Word has come that the bishop of Massachusetts celebrated the Feast of the Holy Name by marrying two of his female clergy. It's hard to imagine a much more definitive statement that any moratorium on same-sex unions is over.

Update: Peter Ould has a discussion of the changes made in the 1979 liturgy in order to accommodate this rite. Besides the, um, curious second reading (well, at least it wasn't from the Koran, but then, I suppose it wouldn't be) I note a comment made by one Michael Harnois: "Here in the Diocese of Massachusetts I haven't heard about anyone who plans on rewriting the BCP marriage rite for straight couples, although I could have missed something, I suppose." Well, consider the Office of Women's Ministry rewriting Rite II in the interest, of course, of avoiding what male-favoring language there is in the 1979 language. I noted at the time that many of the changes could not be explained on the basis of their program, and that therefore there had to be larger theological pressures in play. I have to expect that the pressure on the marriage rite will be to make one unified form regardless of the sex of the participants, opening up the current rite to other modifications. And those modifications, I would expect, will go beyond neutering the references to brides and grooms. I expect the SCLM to promulgate some liberal (that is, unorthodox) theory of marriage, because historically they have preferred questionable rites. And it will be difficult to suppress whatever heresies they set forth because Justice will preempt the application of any kind of theological standard.

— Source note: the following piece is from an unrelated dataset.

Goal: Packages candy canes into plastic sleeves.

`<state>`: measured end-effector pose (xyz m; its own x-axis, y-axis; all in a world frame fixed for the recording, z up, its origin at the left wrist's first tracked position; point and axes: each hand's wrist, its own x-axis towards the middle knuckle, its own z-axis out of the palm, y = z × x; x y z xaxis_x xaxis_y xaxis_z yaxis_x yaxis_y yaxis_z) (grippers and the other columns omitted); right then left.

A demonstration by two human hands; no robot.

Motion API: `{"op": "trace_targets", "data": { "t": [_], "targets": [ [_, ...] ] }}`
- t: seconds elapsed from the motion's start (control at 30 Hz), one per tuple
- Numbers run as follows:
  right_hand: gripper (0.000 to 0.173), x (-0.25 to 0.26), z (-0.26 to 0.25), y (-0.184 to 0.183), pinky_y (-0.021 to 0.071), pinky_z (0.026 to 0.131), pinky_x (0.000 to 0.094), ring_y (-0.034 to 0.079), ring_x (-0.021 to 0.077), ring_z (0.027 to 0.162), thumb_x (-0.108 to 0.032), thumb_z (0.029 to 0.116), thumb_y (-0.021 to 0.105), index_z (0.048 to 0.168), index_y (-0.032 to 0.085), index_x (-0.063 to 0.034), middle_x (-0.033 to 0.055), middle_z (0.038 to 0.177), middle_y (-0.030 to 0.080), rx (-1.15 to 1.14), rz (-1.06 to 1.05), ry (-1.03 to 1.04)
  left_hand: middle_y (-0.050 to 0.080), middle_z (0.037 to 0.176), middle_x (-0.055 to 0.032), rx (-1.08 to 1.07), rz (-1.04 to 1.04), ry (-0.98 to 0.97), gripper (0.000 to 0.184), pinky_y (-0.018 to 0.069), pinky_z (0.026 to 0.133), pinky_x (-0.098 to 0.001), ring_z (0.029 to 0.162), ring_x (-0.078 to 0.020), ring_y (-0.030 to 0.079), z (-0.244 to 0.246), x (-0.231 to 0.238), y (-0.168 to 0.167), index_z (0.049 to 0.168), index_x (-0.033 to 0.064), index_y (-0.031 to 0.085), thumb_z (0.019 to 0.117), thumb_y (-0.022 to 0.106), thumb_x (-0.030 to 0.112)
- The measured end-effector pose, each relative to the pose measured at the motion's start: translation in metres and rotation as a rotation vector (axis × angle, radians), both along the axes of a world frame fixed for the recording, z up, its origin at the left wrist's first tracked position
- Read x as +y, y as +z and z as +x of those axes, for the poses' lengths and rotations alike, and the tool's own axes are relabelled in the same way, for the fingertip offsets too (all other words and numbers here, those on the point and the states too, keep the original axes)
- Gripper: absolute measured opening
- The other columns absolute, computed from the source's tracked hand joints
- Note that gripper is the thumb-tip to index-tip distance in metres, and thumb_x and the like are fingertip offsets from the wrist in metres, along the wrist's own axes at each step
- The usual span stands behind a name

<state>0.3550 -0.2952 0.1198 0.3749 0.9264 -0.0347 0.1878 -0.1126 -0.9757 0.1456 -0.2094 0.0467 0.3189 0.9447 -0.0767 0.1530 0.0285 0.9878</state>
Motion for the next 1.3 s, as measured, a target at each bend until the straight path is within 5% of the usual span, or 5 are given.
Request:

It is easier for moderates to tolerate same sex rites when they are merely an aberration which they can ignore because it happens in another parish, or at least at services which they do not attend. Changing the marriage rite as a whole is a far more significant issue, but I think it is a very safe bet that changes are in the works. The biggest threat that social liberals pose to the church is their poor record in keeping the Unitarians and other heretics out of power. The danger is very real, in this case, that they will allow the emasculation of the marital rite because they need the heretics to maintain the political weight keep the conservative troglodytes at bay.

3 comments:

The young fogey said...

Sure, it's obvious: they don't enforce their rules on their books about marriage and they'll probably change the rules, voting in gay marriage, at their next convention. I defend all faiths' right to govern themselves so the Episcopalians can knock themselves out as long as they leave Catholics alone.

Carson Clark said...

I am an evangelical Anglican, hard-lining moderate, and aspiring pastor/priest. As such, I must say that I don't much care for your quotations around the word moderate as though it wasn't a real position.

Here's my recent post detailing a moderate position on homosexuality in regards to society and the church: http://bit.ly/i5Ve1h. I'd gotten angry feedback from both conservatives and liberals. I take that to mean it truly is a moderate perspective.

C. Wingate said...

I probably meant something else by the quotes but I see your point and have removed them.

I saw your statement but have not had a change to digest it fully.